第19回 明治6年の松江城博覧会

2024.01.17コラム

 令和6年(2024)早々大きな災害と事故が続きました。お亡くなりになられた方々のご冥福をお祈りするとともに、被害にあわれた方々に対しお見舞い申し上げます。

 それにしても今回の地震の被災地である珠洲市はミホススミの神を通じて松江市とは姉妹都市の縁組をしています。私も市長時代珠洲市を訪れ、泉谷市長はじめ市民の皆さんに歓待していただきました。能登半島の東端に立ったときは感動しました。また、松江市にも市長以下お越しいただき、名物の鍋料理をご披露いただきました。一日も早い復興を願っています。泉谷市長さん、体調にはくれぐれもご注意ください。

 1月26日から、松江歴史館では、「明治時代のサムライたち」を開催します。明治4年(1871)、廃藩置県となり、それまで松江藩の藩士だった人たちが、禄を失い、その後どのような人生を歩んだのかを見つめる展示です。たくさんの皆さんのお越しをお待ちしています。

 その展示の中で、明治6年(1873)、松江城(本丸、二の丸)を会場に博覧会が開催されたことが取り上げられています。藩士たちの勤務先であり、松江藩の権威の象徴だったところが、廃藩置県直後、どのような利用がなされたのかを伝えようとするものです。幹事は松江の経済界の人たちです。私が興味を持ったのは、何の目的で開催したのか、収益を何に使おうとしたのかということでした。明治6年といえば廃城令が出され、松江城も取り壊しの対象となり、明治8年(1875)には入札にかけられることとなっていました。

 ちょうど同じ明治6年、松本城では経済界の人たちが中心となって博覧会が開催され、その収益金で、お城を買い取り、解体を免れたのです。

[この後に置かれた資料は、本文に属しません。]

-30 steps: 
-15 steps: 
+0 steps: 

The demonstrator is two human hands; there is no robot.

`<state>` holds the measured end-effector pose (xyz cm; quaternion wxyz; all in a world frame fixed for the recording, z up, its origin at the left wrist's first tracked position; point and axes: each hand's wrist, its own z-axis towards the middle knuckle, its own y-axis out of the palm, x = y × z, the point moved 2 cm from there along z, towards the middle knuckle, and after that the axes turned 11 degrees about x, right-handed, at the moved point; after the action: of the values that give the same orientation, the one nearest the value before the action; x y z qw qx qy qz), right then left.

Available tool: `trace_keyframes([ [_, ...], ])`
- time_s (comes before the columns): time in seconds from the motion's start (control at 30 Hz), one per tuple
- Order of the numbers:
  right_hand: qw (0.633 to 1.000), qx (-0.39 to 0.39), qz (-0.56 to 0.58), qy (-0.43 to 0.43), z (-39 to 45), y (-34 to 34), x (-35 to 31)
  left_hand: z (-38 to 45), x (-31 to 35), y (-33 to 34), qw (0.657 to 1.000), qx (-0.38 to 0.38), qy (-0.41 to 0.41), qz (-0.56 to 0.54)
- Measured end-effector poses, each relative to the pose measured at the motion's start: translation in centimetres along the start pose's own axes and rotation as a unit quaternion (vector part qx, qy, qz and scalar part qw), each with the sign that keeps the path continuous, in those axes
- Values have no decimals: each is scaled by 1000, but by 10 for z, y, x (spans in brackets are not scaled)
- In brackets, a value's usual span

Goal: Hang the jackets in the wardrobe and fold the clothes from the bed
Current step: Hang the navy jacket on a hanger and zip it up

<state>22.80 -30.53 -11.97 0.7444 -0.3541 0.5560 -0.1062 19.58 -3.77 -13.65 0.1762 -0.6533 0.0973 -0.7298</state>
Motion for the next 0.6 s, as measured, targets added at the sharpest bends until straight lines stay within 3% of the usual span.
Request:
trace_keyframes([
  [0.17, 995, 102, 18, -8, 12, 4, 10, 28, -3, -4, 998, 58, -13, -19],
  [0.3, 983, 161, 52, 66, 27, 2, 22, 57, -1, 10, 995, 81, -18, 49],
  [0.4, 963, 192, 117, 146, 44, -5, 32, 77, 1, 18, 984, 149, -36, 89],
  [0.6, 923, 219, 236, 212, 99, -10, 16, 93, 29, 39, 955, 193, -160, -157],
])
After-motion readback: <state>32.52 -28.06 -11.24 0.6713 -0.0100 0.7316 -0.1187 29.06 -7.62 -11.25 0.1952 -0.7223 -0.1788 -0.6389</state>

松江城は、180円で落札されたものの、高城権八、勝部本右衛門父子が同額で買い取り、危うく解体を免れました。問題なのは、お城を会場とした博覧会の開催目的は何だったのか、松本と同じく、お城の保全ではなかったのかということです。廃城前に一儲けしようと考えたり、収益金を自分たちの家業の収入や生活費に充てようと考えたりしたとすれば、あまりにも悲しいことです。不昧公をはじめとする歴代の藩主に対する尊敬の念はなかったのでしょうか。そうだとすると今の私たちの気持ちとあまりにも違います。

 この点は、松江市史でも明確にされていません。松江城が解体を免れたのは、高城や勝部だけの尽力によるものとは思えません。彼らにつながるたくさんの文化人、経済人の後押しがあったものと思いたいです。現に、明治25年(1892)の暴風雨により損害を被った天守が明治27年(1894)に修理されていますが、この時の費用は経済界の人たちが工面したものです。今後、この博覧会については調査が進められることを期待しています。

 それから150年たった今の松江。一畑百貨店の閉店に伴う駅前整備、県庁前の高層建築物などこれからの松江市のまちづくりに大きくかかわる動きがありますが、いまひとつ市や県、経済界はじめ市民の動きがはっきりしません。150年前の高城、勝部、経済界の人たちならどうするのでしょうか。